A radar-infrared compatible stealth metamaterial with bird's nest morphology

• Published in: Journal of alloys and compounds Vol. 986; p. 174137
• Main Authors: Ma, Jian, Shi, Yangyi, Meng, Qingya, Yao, Boyi, Wang, Jiayun, Duan, Junping, Zhang, Binzhen, Liu, Yang
• Format: Journal Article
• Language: English
• Published: Elsevier B.V 30.05.2024
• Subjects: Metamaterial; Microstructure; SiO2 fiber-reinforced aerogel skeleton; Sol-gel processes; Sol-gel processes; SiO2 fiber-reinforced aerogel skeleton; Microstructure; Metamaterial
• ISSN: 0925-8388; 1873-4669
• DOI: 10.1016/j.jallcom.2024.174137

The rapid development of detection technology, the technology with radar infrared compatible stealth function has become one of the important ways to improve the survivability of weapons and equipment. However, the two stealth mechanisms of radar stealth and infrared stealth are mutually exclusive. In this work, a multilayer radar-infrared compatible stealth metamaterial is presented based on SiO2 fiber reinforced aerogels skeleton (SFRAS). The prepared samples with bird 's nest microstructure showed good compressive strength (1.73–2.52 MPa) and low density (0.22–0.27 g/cm3), achieving lightweight. Moreover, the metamaterial exhibits excellent electromagnetic absorption performance, effective absorbing broadband (13 GHz), and ultra-wideband absorption of electromagnetic waves is achieved. Nanoporous structure and low thermal conductivity (0.03426–0.05011 W/ (m K)) successfully reduce the surface thermal radiation, indicating that it is a potential material for achieving infrared stealth.
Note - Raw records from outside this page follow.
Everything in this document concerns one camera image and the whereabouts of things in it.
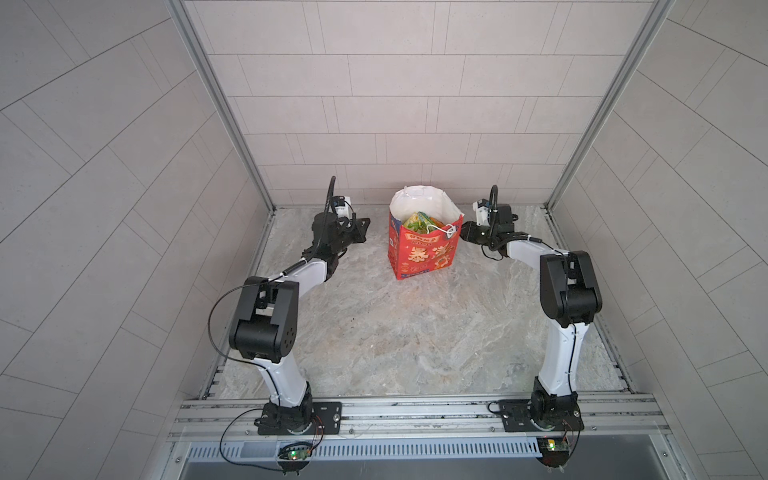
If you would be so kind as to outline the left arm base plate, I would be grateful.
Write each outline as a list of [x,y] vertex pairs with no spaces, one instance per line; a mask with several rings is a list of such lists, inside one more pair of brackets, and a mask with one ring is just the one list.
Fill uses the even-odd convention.
[[259,435],[310,435],[323,433],[336,435],[340,431],[341,402],[303,403],[295,407],[281,407],[267,403],[254,421]]

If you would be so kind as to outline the red paper gift bag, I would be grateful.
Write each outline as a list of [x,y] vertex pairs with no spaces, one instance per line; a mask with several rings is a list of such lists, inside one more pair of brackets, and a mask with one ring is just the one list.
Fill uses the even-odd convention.
[[[403,226],[414,212],[425,212],[445,224],[444,231],[416,234]],[[464,215],[449,196],[432,186],[399,190],[389,204],[388,258],[395,277],[403,280],[450,266]]]

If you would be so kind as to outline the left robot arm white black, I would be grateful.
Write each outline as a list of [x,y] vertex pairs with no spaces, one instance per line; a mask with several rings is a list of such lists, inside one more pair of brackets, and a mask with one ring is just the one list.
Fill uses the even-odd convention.
[[256,366],[269,397],[262,419],[269,431],[302,431],[311,424],[313,398],[309,382],[292,354],[298,334],[299,301],[335,273],[352,244],[366,241],[368,218],[356,215],[341,197],[313,220],[312,245],[301,259],[274,278],[250,277],[241,287],[229,346],[241,362]]

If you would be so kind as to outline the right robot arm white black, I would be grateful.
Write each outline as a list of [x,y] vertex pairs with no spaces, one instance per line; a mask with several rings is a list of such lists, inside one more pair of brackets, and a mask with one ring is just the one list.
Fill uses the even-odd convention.
[[517,231],[517,215],[508,204],[482,199],[473,204],[476,219],[462,225],[461,238],[518,260],[539,272],[541,308],[550,319],[545,359],[528,407],[528,417],[541,430],[578,423],[576,372],[583,342],[603,301],[590,255],[556,249],[544,240]]

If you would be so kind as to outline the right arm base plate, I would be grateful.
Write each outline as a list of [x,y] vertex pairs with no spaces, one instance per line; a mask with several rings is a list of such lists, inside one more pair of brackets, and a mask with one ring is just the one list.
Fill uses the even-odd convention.
[[571,396],[499,400],[497,412],[507,433],[580,432],[584,429],[581,410]]
The new technology provides a new approach to the research of the radar-infrared compatible stealth structure. •A multilayer radar-infrared compatible stealth metamaterial is synthesized based on the traditional papermaking process.•The effect of fiber contents on both mechanical and thermal conductivity was studied.•The absorbing properties of metamaterial are studied, and the relative bandwidth reaches139.8 %.•The structure was observed to have a unique three-dimensional bird's nest-like structure by using SEM.